Paviliun Indonesia menghadirkan buku-buku nan mempererat hubungan bilateral Indonesia-Tunisia, di antaranya karya para ustadz Tunisia Ibnu Khaldun, Muhammad Thahir bin 'Asyur, Abdul Aziz al-Tha'alabi, dan lain-lain. Di samping itu, juga dihadirkan buku-buku tentang sejarah, pemikiran, dan kitab hubungan Indonesia-Tunisia dalam bahasa Arab, Inggris, dan Prancis. Begitu halnya, buku-buku karya para ustadz Nusantara.
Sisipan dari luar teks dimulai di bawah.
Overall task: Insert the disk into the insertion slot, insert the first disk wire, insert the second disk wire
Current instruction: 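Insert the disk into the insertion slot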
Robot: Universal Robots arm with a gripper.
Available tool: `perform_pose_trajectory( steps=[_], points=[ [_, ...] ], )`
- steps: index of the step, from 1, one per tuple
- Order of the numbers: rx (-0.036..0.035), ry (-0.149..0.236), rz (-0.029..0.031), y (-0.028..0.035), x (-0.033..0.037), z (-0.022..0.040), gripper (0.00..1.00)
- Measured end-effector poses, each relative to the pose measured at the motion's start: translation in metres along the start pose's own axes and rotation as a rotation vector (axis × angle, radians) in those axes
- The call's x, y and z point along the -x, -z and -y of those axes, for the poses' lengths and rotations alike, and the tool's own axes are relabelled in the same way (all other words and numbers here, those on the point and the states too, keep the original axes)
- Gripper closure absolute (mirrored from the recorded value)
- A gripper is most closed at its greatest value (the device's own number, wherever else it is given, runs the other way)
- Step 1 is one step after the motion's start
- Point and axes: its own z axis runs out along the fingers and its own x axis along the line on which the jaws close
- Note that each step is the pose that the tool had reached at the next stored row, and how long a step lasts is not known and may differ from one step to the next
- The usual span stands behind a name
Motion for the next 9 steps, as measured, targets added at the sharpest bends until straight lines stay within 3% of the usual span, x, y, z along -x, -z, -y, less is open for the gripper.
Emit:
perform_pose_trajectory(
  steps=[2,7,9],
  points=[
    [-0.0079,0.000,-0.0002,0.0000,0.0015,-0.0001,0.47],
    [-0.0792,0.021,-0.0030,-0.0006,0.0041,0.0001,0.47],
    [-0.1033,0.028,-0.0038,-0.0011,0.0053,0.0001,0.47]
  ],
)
Dubes Zuhairi Misrawi menyatakan bahwa partisipasi Indonesia sebagai tamu kehormatan mendapat sambutan luas dan apresiasi luar biasa.
"Saat berbincang dengan Presiden Tunisia, kami mendapatkan sambutan dan apresiasi. Begitu pula dari penduduk Tunisia. Mereka dapat mengenal lebih dekat kebudayaan dan pemikiran ustadz Indonesia. nan terpenting, hubungan bilateral Indonesia-Tunisia nan sangat panjang sejak tahun 1960, apalagi sebelum kemerdekaan Tunisia. Semua tergambar dengan jelas dalam Paviliun Indonesia", ujar Duta Besar Republik Indonesia nan juga dikenal sebagai penulis kitab ini.
Dubes Zuhairi Misrawi menambahkan, diplomasi kitab dapat menjadi jembatan krusial dan kokoh antar-negara.
"Kami memandang antusiasme penduduk Tunisia dalam mengenal lebih dekat bumi perbukuan Indonesia. Buku menjadi prasarana nan sangat krusial dalam membangun jembatan diplomasi antar-negara. Kami sangat percaya dan optimis, bahwa kehadiran Indonesia sebagai Tamu Kehormatan sangat berfaedah bagi hubungan diplomasi Indonesia-Tunisia", pungkasnya.
Setiap hari, paviliun Indonesia juga menghadirkan diskusi, tarian, musik, dan makanan Nusantara.